* Prompt *
In the records that follow, find the line with "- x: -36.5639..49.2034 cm"; from there, retype every line exactly through the line with "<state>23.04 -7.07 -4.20", which also belongs to the answer.

◆ ◆ ◆

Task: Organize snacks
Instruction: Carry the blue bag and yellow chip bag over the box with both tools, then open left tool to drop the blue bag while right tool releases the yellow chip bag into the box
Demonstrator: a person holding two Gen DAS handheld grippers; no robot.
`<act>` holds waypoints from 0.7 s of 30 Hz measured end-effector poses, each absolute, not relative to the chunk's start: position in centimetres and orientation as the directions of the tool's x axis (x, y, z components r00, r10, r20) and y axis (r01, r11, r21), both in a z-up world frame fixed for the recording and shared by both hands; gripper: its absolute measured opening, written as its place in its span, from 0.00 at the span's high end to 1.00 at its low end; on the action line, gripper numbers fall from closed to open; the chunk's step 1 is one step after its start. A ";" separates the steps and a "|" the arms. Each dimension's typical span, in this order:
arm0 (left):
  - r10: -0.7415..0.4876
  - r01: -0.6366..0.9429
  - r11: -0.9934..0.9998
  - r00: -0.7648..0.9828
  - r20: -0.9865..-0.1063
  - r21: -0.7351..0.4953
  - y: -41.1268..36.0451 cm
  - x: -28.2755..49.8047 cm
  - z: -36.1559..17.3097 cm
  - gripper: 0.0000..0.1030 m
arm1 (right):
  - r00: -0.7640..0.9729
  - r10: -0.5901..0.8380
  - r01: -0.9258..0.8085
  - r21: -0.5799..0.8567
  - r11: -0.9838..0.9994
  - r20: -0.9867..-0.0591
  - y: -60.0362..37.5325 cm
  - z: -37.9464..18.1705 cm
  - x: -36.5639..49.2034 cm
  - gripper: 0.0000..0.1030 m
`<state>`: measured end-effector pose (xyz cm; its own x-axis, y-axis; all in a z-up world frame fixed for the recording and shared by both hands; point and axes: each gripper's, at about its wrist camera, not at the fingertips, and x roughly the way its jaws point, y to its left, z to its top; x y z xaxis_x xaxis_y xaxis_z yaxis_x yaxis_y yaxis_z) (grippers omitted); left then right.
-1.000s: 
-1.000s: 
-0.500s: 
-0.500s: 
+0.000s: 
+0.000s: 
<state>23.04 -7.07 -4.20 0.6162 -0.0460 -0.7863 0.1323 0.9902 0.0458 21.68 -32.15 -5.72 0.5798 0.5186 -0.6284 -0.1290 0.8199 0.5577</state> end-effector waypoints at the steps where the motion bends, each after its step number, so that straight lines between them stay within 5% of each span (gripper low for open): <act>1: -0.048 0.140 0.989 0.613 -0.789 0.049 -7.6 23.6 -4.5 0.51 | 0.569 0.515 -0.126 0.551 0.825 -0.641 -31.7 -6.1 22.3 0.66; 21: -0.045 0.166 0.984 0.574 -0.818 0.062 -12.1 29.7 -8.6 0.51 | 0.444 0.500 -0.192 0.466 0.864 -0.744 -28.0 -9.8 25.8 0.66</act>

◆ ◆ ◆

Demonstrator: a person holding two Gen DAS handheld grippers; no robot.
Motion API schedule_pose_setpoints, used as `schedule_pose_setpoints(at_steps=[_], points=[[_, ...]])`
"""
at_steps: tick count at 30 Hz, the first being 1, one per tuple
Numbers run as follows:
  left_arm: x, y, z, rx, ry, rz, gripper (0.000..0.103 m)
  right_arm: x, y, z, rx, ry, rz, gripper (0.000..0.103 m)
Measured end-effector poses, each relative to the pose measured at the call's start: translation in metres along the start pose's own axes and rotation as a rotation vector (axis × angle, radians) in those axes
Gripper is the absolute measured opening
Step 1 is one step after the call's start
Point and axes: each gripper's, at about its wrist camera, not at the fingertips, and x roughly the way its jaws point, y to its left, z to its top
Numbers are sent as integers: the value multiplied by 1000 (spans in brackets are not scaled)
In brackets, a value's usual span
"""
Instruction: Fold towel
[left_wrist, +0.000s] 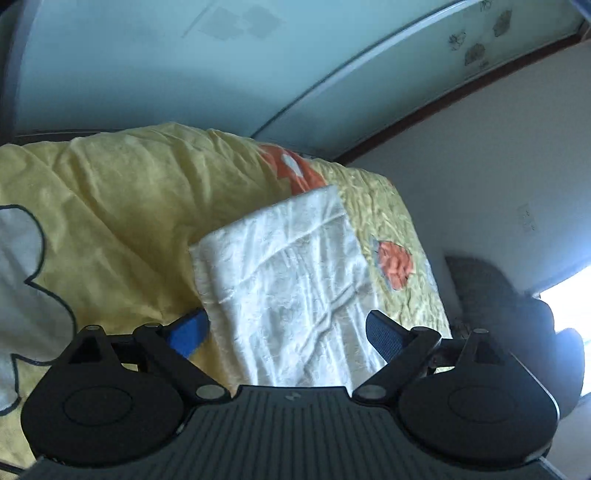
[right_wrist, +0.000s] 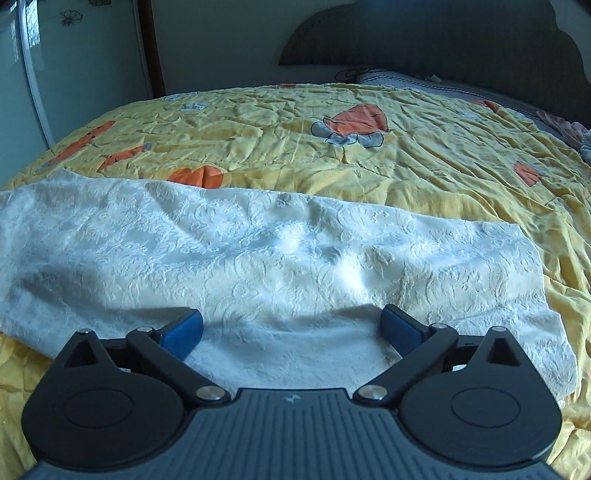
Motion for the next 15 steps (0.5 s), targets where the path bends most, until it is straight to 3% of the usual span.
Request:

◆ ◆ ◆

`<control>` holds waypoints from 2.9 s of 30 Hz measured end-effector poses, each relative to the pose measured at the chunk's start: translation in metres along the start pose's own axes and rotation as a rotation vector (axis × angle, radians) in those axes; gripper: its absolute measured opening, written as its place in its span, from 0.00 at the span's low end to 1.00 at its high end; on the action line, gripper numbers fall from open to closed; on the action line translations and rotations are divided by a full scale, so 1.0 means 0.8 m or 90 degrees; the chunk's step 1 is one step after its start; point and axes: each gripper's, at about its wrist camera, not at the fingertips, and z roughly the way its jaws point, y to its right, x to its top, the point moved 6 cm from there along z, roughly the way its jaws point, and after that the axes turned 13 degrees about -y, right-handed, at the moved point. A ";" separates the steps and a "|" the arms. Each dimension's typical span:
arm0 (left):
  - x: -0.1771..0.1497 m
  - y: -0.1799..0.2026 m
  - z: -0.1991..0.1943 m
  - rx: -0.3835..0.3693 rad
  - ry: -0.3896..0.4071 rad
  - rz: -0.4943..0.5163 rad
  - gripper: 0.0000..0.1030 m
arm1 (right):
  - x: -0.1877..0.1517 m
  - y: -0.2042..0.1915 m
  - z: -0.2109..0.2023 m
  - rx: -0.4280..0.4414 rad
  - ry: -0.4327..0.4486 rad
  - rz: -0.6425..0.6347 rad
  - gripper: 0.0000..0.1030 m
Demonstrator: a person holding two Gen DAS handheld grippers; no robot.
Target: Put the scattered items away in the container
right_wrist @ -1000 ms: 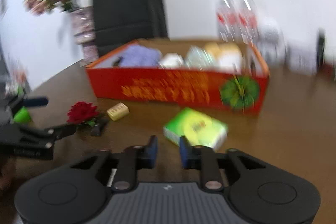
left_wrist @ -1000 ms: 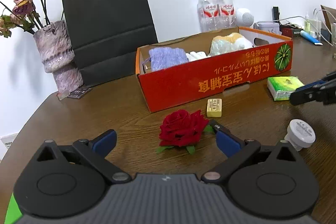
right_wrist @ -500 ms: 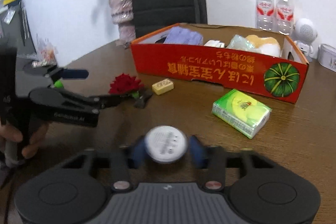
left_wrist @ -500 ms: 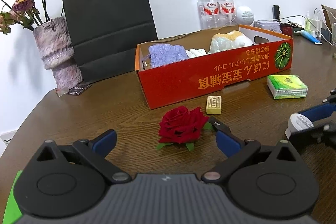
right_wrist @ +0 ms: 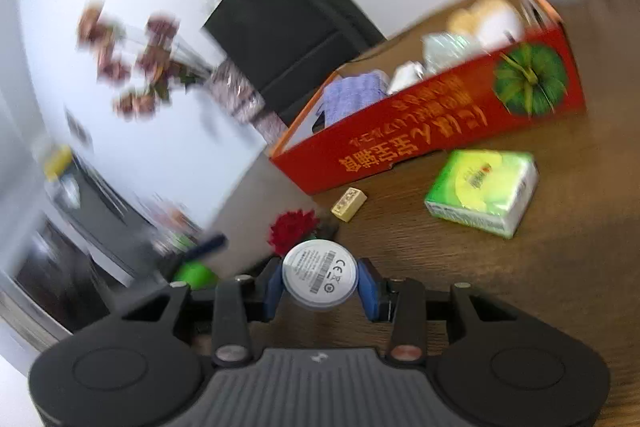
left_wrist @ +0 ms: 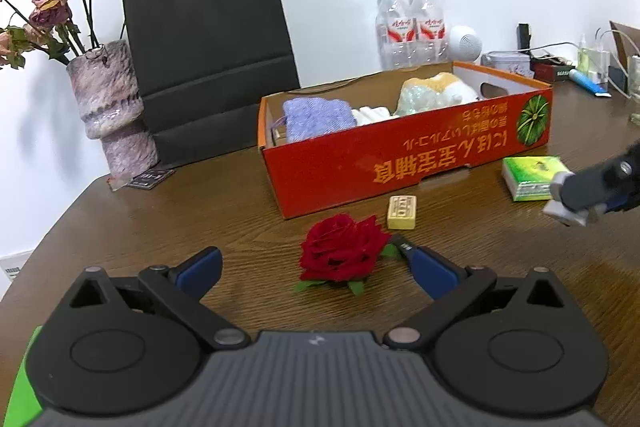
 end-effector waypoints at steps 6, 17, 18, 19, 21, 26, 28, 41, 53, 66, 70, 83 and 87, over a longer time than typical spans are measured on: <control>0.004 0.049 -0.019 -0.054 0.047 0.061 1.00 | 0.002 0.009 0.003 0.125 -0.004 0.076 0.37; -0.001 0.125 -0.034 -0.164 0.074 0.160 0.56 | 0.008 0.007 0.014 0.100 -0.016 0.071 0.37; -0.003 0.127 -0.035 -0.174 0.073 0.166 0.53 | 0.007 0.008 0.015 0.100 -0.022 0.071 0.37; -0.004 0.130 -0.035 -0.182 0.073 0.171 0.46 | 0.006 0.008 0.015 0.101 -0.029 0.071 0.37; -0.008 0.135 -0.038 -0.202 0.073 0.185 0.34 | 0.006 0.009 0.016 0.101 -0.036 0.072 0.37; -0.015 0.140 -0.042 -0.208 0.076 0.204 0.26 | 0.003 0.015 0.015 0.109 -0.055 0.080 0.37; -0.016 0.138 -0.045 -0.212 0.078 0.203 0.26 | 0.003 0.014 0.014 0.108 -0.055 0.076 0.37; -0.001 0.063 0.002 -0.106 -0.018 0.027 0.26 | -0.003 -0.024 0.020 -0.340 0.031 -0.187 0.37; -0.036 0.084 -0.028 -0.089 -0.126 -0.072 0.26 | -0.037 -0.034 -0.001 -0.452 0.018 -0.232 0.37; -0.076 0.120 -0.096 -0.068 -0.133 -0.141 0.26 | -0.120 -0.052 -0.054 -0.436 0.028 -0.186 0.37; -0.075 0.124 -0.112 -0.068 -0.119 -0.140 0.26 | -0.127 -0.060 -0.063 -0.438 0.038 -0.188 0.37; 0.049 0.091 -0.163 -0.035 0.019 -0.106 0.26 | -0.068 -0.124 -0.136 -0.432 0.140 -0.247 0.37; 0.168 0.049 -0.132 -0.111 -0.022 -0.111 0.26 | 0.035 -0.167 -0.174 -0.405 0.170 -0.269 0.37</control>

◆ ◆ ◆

* Result *
  - x: -36.5639..49.2034 cm
  - gripper: 0.0000..0.1030 m
`<state>`: measured end-effector pose (xyz cm; its own x-axis, y-axis; all in a z-up world frame fixed for the recording and shared by both hands; point and axes: each gripper's, at about its wrist camera, not at the fingertips, and x roughly the way its jaws point, y to its left, z to its top; x y z xaxis_x xaxis_y xaxis_z yaxis_x yaxis_y yaxis_z) (grippers omitted); left then right.
-1.000s: 
-1.000s: 
-0.500s: 
-0.500s: 
+0.000s: 
+0.000s: 
<state>23.04 -7.07 -4.20 0.6162 -0.0460 -0.7863 0.1323 0.9902 0.0458 21.68 -32.15 -5.72 0.5798 0.5186 -0.6284 -0.1290 0.8199 0.5577</state> end-effector waypoints at the steps where the motion bends, each after its step number, so that straight lines between them stay within 5% of each span (gripper low for open): <act>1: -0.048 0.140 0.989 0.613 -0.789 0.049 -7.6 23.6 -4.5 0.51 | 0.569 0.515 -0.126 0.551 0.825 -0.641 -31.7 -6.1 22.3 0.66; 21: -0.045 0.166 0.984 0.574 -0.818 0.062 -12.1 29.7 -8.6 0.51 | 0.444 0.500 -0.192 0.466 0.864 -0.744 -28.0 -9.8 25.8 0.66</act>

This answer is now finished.